Elasticsearch reindex with ELSER pipeline succeeds but only generates embeddings for fraction of documents - no failures reported

I'm reindexing documents with an ELSER inference pipeline to generate embeddings, but only a fraction of documents (usually around half) end up with embeddings despite the reindex completing successfully with no failures.

Setup:

  • Elasticsearch with ELSER model deployed and running

  • Source index: ~1000 documents

  • Destination index with rank_features mapping for embeddings

  • Pipeline: elser_double_embedding_pipeline

Reindex Request:

POST /_reindex
{
  "source": {
    "index": "v1214_test_staging_20260506_181845"
  },
  "dest": {
    "index": "v1214_test",
    "pipeline": "elser_double_embedding_pipeline"
  }
}

Task Status (Completed Successfully):

{
  "completed": true,
  "task": {
    "description": "reindex from [v1214_test_staging_20260506_181845] to [v1214_test]",
    "status": {
      "total": 977,
      "updated": 977,
      "created": 0,
      "deleted": 0,
      "batches": 2,
      "version_conflicts": 0,
      "noops": 0,
      "retries": {
        "bulk": 2,
        "search": 0
      }
    }
  },
  "response": {
    "total": 977,
    "updated": 977,
    "failures": []
  }
}

Problem: Despite successful completion, only 450 out of 977 documents have embeddings:

GET /v1214_test/_count
{
  "query": {
    "bool": {
      "should": [
        {"bool": {"must_not": {"exists": {"field": "name_embedding"}}}},
        {"bool": {"must_not": {"exists": {"field": "content_embedding"}}}}
      ],
      "minimum_should_match": 1
    }
  }
}
// Returns: 527 documents missing embeddings

Pipeline Configuration:

GET /_ingest/pipeline/elser_double_embedding_pipeline
{
  "elser_double_embedding_pipeline": {
....
    "processors": [
      {
        "inference": {
          "model_id": ".elser_model_2_linux-x86_64",
          "input_output": [
            {
              "input_field": "content",
              "output_field": "content_embedding"
            },
            {
              "input_field": "name",
              "output_field": "name_embedding"
            }
          ]
        }
      }
    ]
  }
}

What I've Tried:

  1. Running update_by_query with pipeline - same result

  2. Checking for failures in task response - none reported

  3. Verifying source documents have name and content fields - they do

  4. Testing pipeline simulation - works correctly

  5. Running reindex multiple times - consistently ~46% success rate

Questions:

  1. Why would reindex report success but not apply the pipeline to all documents?

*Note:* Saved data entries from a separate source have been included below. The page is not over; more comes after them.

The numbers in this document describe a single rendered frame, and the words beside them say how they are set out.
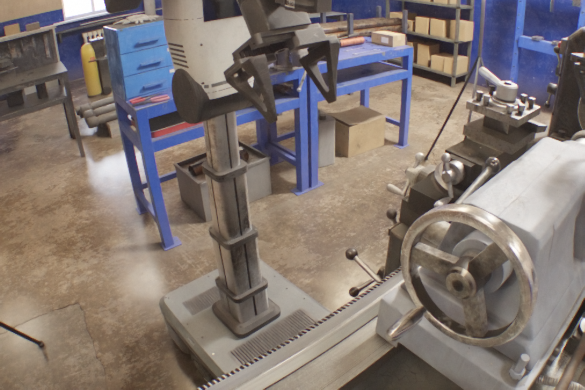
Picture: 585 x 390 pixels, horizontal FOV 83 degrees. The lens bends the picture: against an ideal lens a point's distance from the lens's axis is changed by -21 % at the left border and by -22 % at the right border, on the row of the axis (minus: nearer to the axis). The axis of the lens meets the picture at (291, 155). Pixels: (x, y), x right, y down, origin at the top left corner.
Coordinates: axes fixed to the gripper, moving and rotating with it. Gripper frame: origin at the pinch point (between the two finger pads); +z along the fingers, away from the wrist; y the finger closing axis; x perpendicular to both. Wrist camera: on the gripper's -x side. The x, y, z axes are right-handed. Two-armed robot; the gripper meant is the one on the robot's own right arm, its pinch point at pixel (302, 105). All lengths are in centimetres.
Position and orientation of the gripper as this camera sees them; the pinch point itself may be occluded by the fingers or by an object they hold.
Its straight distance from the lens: 50.2
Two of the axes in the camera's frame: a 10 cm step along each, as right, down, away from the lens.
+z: 3.6, 9.3, 0.4
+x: -5.5, 1.7, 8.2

  2. How can I debug which documents are failing to get embeddings when no failures are reported?

  3. Is there a way to force the pipeline to process all documents or identify which ones were skipped?

The task description doesn't show the pipeline name (should show [elser_double_embedding_pipeline]), which makes me suspect the pipeline isn't being applied, but the API accepts the parameter without error.

Have you checked the elasticsearch logs from all nodes? I'm wondering if something silently failed because the model was not available on some node where it was expected to be (just guessing)? If there is nothing in the logs, it might be worth rerunning with debug-level logging for the org.elasticsearch.xpack.ml.action package.

Also, could you share your pipeline? Does your inference processor have ignore_failure set to true?